▶ _What is required_
Below are entries; repeat exactly, and nothing else, the lines from the one holding "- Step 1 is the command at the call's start" through the one holding "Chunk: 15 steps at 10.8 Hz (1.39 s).", inclusive. Leave the pictures out.

━━━━

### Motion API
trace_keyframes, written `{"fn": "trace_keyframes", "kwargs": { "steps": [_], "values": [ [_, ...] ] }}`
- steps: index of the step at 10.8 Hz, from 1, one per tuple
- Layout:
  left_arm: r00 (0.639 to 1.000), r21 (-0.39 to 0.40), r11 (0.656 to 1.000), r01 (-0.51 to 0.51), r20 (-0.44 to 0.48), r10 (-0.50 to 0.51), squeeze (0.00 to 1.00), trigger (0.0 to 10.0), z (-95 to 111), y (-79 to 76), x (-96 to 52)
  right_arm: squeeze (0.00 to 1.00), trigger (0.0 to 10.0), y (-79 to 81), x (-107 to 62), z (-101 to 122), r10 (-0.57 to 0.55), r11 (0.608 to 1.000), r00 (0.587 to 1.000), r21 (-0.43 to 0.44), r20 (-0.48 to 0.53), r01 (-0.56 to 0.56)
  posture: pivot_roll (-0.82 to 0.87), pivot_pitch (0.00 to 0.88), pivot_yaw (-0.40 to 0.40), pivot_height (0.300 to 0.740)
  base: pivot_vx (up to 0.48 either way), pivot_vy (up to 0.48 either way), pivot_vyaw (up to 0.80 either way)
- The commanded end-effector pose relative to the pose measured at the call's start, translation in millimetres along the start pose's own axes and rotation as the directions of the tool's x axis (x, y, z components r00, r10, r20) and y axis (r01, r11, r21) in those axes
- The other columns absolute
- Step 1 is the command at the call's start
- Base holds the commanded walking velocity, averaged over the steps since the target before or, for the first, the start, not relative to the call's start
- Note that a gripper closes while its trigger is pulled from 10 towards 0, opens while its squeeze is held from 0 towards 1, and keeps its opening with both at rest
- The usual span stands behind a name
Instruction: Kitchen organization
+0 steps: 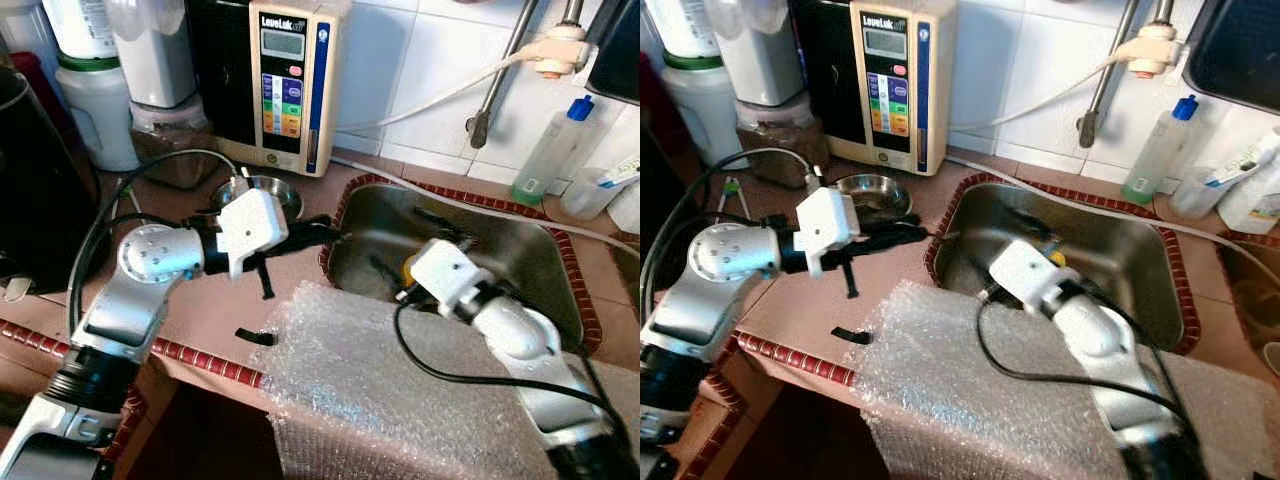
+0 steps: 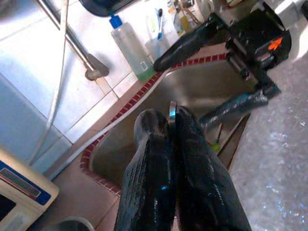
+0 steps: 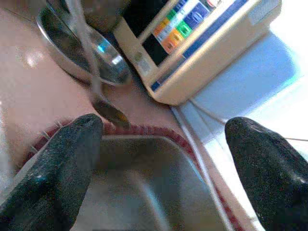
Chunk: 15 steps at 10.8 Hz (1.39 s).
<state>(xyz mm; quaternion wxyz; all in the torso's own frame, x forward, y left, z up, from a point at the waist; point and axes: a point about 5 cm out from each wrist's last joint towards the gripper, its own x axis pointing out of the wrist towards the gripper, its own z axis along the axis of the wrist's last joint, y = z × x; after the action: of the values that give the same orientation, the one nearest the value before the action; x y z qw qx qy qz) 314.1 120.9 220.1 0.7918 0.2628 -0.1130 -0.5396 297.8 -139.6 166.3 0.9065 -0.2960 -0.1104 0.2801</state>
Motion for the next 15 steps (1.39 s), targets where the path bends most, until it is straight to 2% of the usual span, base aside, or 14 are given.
{"fn": "trace_keyframes", "kwargs": {
  "steps": [1, 3, 6, 8, 9, 10, 12, 15],
  "values": [
    [1.0, 0.007, 1.0, 0.027, 0.012, -0.027, 0.0, 0.0, 4.3, -3.0, 2.9, 0.0, 10.0, 3.2, 2.9, -3.5, 0.043, 0.999, 0.999, 0.027, -0.01, -0.043, 0.15, 0.0, -0.078, 0.74, 0.0, 0.0, 0.0],
    [0.999, -0.006, 0.999, 0.043, 0.021, -0.043, 0.0, 0.0, 4.0, -9.8, 6.3, 0.0, 10.0, 17.9, 14.3, -3.0, 0.135, 0.988, 0.991, 0.072, 0.024, -0.136, 0.15, 0.0, -0.08, 0.74, 0.0, 0.0, 0.0],
    [0.995, -0.039, 0.995, 0.09, 0.056, -0.088, 0.0, 0.0, 8.3, -18.6, 10.0, 0.0, 10.0, 15.4, 24.0, -9.2, 0.151, 0.988, 0.988, 0.017, 0.011, -0.151, 0.15, 0.0, -0.081, 0.74, 0.0, 0.0, 0.0],
    [0.992, -0.053, 0.993, 0.105, 0.07, -0.101, 0.0, 0.0, 11.0, -22.6, 11.4, 0.0, 10.0, 14.9, 32.9, -15.8, 0.155, 0.985, 0.988, 0.072, 0.008, -0.155, 0.15, 0.0, -0.083, 0.74, 0.0, 0.0, 0.0],
    [0.992, -0.057, 0.993, 0.107, 0.073, -0.102, 0.0, 0.0, 11.8, -23.4, 12.0, 0.0, 9.3, 18.3, 36.1, -17.8, 0.175, 0.979, 0.984, 0.102, 0.021, -0.176, 0.15, 0.0, -0.081, 0.74, 0.0, 0.0, 0.0],
    [0.992, -0.061, 0.992, 0.112, 0.071, -0.107, 0.0, 0.0, 11.7, -25.0, 12.5, 0.0, 0.0, 28.0, 45.1, -13.8, 0.217, 0.967, 0.975, 0.122, 0.052, -0.222, 0.16, 0.0, -0.08, 0.74, 0.0, 0.0, 0.0],
    [0.992, -0.063, 0.992, 0.113, 0.066, -0.109, 0.0, 0.0, 11.1, -25.1, 12.4, 0.0, 0.0, 41.2, 51.4, -1.1, 0.266, 0.951, 0.957, 0.132, 0.111, -0.28, 0.16, 0.0, -0.079, 0.74, 0.0, 0.0, 0.0],
    [0.991, -0.067, 0.99, 0.124, 0.068, -0.119, 0.0, 0.0, 11.4, -27.0, 14.0, 0.0, 0.0, 46.5, 45.2, -4.7, 0.307, 0.939, 0.944, 0.119, 0.122, -0.321, 0.15, 0.0, -0.076, 0.74, 0.0, 0.0, 0.0]
  ]
}}
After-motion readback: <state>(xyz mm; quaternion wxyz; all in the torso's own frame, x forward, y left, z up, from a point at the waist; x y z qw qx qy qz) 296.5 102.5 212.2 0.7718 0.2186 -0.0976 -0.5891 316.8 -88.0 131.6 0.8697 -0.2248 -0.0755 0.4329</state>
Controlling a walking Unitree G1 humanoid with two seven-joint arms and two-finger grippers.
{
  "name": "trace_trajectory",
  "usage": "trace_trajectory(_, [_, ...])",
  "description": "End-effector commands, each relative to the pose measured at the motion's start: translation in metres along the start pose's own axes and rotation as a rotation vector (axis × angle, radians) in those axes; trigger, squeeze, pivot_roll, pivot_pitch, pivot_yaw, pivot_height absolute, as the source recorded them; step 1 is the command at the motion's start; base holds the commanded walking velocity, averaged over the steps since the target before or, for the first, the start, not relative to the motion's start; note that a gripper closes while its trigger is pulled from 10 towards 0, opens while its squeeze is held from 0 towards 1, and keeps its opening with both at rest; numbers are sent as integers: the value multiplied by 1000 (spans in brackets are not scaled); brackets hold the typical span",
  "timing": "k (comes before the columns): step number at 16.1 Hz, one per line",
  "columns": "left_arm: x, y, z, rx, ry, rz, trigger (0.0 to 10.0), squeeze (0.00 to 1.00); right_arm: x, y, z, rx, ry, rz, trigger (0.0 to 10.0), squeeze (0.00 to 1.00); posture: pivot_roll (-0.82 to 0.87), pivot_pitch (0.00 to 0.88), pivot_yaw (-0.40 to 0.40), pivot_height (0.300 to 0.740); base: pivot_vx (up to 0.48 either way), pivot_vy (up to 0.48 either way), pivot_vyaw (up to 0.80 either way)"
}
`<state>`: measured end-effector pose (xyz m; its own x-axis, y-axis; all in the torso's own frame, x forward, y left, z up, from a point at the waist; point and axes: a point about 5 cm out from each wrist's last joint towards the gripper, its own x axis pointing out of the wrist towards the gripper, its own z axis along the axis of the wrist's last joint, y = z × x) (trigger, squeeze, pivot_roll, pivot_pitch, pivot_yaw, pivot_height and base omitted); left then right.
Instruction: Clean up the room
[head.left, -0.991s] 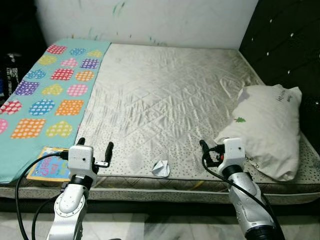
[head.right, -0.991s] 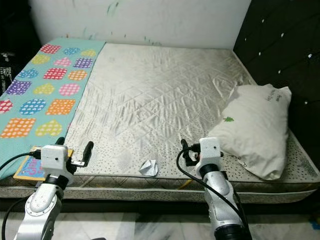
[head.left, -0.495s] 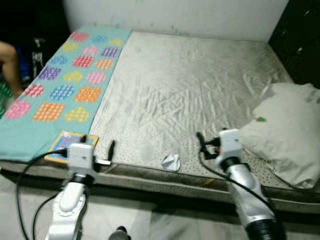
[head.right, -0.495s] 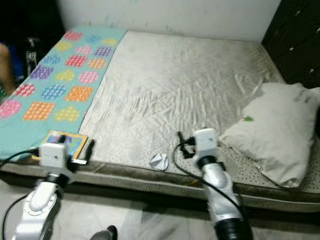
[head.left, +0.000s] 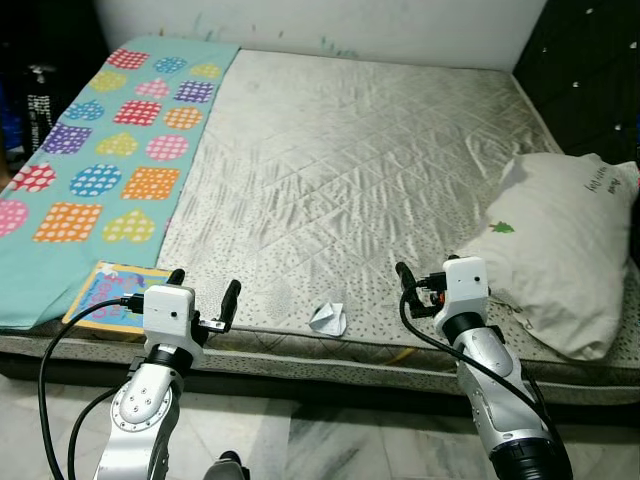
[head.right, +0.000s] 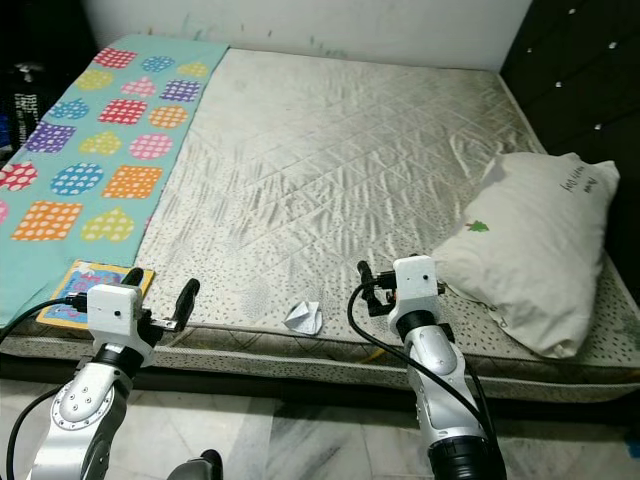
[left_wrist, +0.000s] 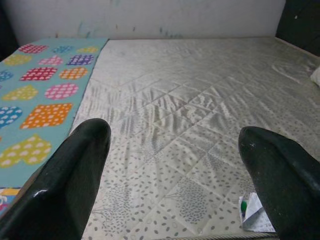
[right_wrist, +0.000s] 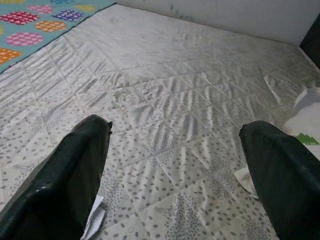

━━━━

▶ _Answer section_
- Step 1 is the command at the call's start
- Base holds the commanded walking velocity, averaged over the steps since the target before or, for the first, the start, not relative to the call's start
- Note that a gripper closes while its trigger is pulled from 10 towards 0, opens while its squeeze is held from 0 towards 1, and keeps its opening with both at rest
- The usual span stands behind a name
Instruction: Kitchen organization
+0 steps: 
+0 steps: 
+0 steps: 
Chunk: 15 steps at 10.8 Hz (1.39 s).

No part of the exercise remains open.